Creo que fue el destino. La
conocí un nublado día de otoño. Sentada ahí con su largo cabello castaño
oscuro, mirando por la ventana del salón de clases logró lo que nadie había
logrado antes, hizo que me perdiera en el tiempo, consiguió que los pocos
segundos que tuve para mirarla se convirtieran en una eternidad. Si es que
tienen suerte, deben conocer ese estado. Aquel que te deja boquiabierto, tus
ojos se niegan a pestañear y por tu cabeza no pasa ningún pensamiento,
simplemente estás disfrutando el momento. A esa edad no sabía que significaba,
pues solo tenía seis años y era el primer día de escuela, no sabía más de lo
que mis padres habían intentado enseñarme y lo que había visto en la televisión
o el cine.
Como era la primera clase nos
asignaron los asientos y nos presentamos uno a uno, al frente. En lo que quedo
del día nos hicimos amigos. Pasaron los años y fuimos los mejores amigos,
hablábamos de todo y hacíamos todo juntos.
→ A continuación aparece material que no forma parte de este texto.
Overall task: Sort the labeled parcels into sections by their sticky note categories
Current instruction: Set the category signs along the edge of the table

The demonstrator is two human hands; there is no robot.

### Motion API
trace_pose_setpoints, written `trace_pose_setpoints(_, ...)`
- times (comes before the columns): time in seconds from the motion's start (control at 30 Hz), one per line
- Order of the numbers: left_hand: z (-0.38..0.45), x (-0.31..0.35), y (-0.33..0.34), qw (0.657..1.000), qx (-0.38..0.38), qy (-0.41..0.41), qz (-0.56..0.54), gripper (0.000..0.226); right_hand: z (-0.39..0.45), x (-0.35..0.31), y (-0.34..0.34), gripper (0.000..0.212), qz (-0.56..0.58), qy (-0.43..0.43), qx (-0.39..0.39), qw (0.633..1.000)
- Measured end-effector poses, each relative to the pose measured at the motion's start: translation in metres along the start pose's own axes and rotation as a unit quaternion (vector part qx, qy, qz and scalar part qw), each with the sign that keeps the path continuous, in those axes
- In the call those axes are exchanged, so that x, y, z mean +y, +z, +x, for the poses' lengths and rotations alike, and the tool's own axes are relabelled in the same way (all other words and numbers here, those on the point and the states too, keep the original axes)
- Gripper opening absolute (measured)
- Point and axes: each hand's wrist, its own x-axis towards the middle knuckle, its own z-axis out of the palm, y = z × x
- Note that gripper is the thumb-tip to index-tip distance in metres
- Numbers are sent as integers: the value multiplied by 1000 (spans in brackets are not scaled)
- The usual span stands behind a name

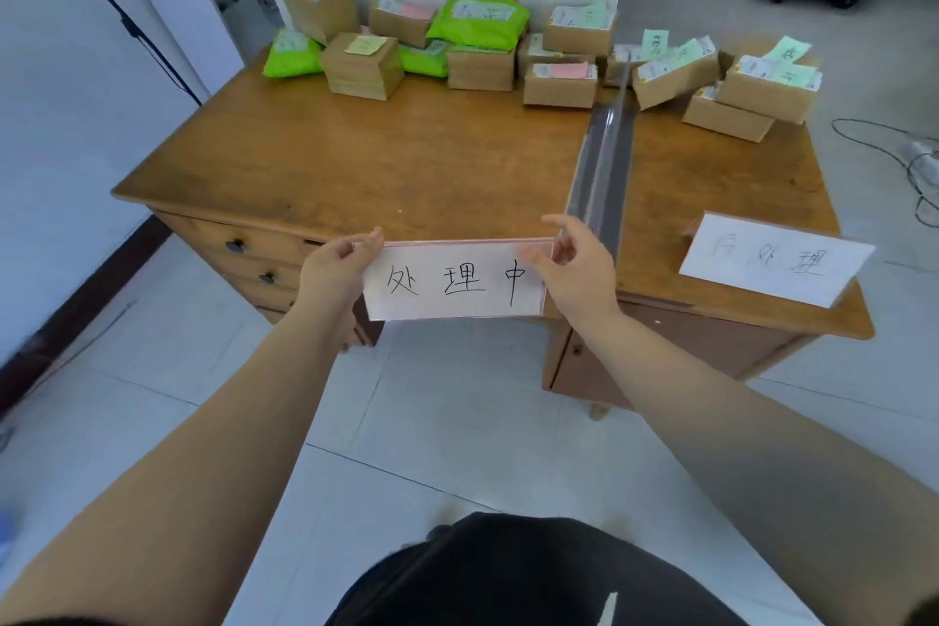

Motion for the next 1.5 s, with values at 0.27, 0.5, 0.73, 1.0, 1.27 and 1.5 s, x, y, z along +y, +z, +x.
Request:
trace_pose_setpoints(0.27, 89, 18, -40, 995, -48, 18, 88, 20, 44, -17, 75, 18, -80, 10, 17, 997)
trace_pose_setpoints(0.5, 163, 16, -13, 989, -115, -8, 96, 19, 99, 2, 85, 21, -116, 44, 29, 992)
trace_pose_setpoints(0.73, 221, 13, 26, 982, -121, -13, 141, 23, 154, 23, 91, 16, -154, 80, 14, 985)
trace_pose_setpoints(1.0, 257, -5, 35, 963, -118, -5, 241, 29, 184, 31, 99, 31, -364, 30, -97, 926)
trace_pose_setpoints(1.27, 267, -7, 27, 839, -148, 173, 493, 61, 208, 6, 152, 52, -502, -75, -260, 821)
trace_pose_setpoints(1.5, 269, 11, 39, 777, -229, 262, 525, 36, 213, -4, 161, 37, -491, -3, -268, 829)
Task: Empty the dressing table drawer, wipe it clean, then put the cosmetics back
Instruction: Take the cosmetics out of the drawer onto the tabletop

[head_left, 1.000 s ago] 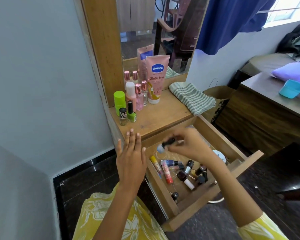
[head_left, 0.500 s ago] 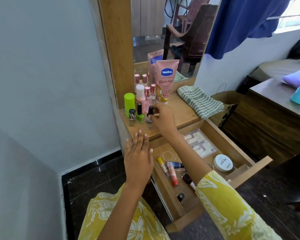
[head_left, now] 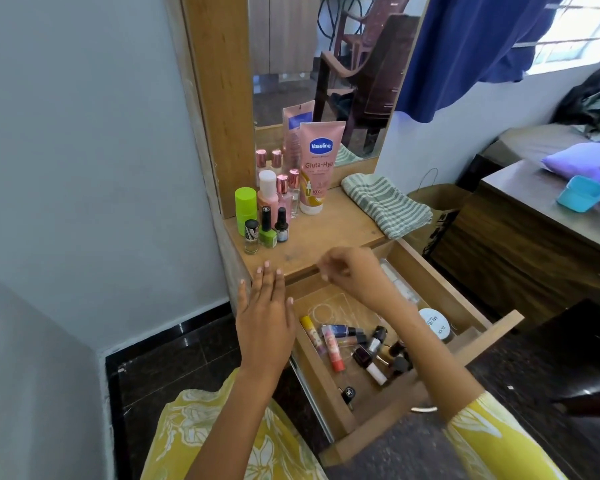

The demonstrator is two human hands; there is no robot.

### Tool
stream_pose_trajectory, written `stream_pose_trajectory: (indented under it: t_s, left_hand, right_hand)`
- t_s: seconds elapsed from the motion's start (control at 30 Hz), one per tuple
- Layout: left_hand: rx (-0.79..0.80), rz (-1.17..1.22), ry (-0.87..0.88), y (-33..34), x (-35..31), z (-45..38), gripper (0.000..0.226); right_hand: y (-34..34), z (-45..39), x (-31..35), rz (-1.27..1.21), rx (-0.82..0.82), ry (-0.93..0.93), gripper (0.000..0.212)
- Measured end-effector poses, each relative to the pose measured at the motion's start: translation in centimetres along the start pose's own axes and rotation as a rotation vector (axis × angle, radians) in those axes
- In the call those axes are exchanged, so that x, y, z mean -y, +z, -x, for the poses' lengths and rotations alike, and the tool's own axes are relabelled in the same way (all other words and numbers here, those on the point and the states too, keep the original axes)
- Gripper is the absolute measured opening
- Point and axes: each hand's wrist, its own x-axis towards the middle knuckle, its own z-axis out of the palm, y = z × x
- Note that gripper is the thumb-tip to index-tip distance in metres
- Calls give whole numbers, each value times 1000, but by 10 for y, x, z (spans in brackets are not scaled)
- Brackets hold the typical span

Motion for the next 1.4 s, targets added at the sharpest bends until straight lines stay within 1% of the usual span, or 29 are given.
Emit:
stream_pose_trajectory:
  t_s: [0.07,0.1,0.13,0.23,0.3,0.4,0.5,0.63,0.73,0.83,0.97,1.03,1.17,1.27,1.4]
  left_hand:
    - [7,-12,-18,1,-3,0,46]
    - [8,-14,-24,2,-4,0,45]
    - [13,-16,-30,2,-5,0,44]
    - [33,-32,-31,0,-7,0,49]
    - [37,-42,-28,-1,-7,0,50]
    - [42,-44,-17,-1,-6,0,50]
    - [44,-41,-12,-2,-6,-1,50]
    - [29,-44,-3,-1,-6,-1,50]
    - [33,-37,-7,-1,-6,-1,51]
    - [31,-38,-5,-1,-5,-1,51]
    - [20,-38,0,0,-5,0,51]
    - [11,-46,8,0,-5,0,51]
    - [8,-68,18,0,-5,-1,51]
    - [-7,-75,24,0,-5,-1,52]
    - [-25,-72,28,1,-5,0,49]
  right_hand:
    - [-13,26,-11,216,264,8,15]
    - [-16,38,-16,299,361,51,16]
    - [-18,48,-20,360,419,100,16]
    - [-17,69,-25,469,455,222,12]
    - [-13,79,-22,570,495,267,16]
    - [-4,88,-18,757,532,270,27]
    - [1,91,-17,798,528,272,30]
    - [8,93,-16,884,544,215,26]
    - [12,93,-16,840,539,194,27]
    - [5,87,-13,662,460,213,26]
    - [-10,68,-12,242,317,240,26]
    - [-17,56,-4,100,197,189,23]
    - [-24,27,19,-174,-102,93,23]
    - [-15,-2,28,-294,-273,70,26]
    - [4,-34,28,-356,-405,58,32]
Así también, pasaba tiempo con
mis padres, al ser hijo único uno tiene ciertas ventajas. Salíamos casi todos
los fines de semana, nos divertíamos donde fuera. Nunca fui tímido con ellos,
por lo que conversábamos de todo. Si estaba triste o alegre daba igual, lo
compartía con ellos.
Tenía trece años cuando descubrí
el vacío. Había vuelto tarde de la escuela por algunas actividades en las que
estaba inscrito. Estaba triste, porque mi amiga de toda la vida, me había
contado que su familia se tenía que mudar de ciudad por el trabajo de su padre.
Tenía hambre y un poco de sueño pero, más que nada, estaba triste. Cuando entré
a mi casa y pasé por el comedor, los vi a los dos levantándose de sus sillas y
saludándome. Enseguida mi papá me pidió que los disculpara, que necesitaban
salir por un momento, que volverían muy pronto. Mi mamá se me acerco y me dijo
que mi cena estaba lista, solo tenía que calentarla un dos minutos en el
microondas. Luego de eso se despidieron al momento que la puerta se cerraba tras
ellos. Yo estuve en silencio, toda la tarde las sillas de mis padres estuvieron
vacías y necesitaba conversar con ellos. Me dormí en silencio y nunca más volví
a verlos, murieron en un accidente esa misma noche.
El vacío que habían dejado mi
mamá y mi papá me había enseñado a
esperarlo, a saber que las cosas, las personas, se van y dejan vacíos
donde estaban. Siempre que alguien se movía, alguien caminaba, alguien se
paraba de su asiento para salir de la casa, dejaba un vació.
Algunos años después, mi mejor
amiga volvió a la ciudad. Nos enamoramos y cuando nos besamos por la primera
vez, cuando probé por primera vez aquellos suaves labios y sentí como podía
comprender cosas como la eternidad, el tiempo y el amor, una inmensa tristeza
me invadió. Saber que algún día, en algún momento, ella dejaría un vació.
Hoy cumplimos cincuenta años de
casados y en estos años, cada celebración, cada beso, cada abrazo, cada
caricia, cada roce me hacen sufrir una tristeza enorme, sabiendo que en
cualquier momento puede haber vació.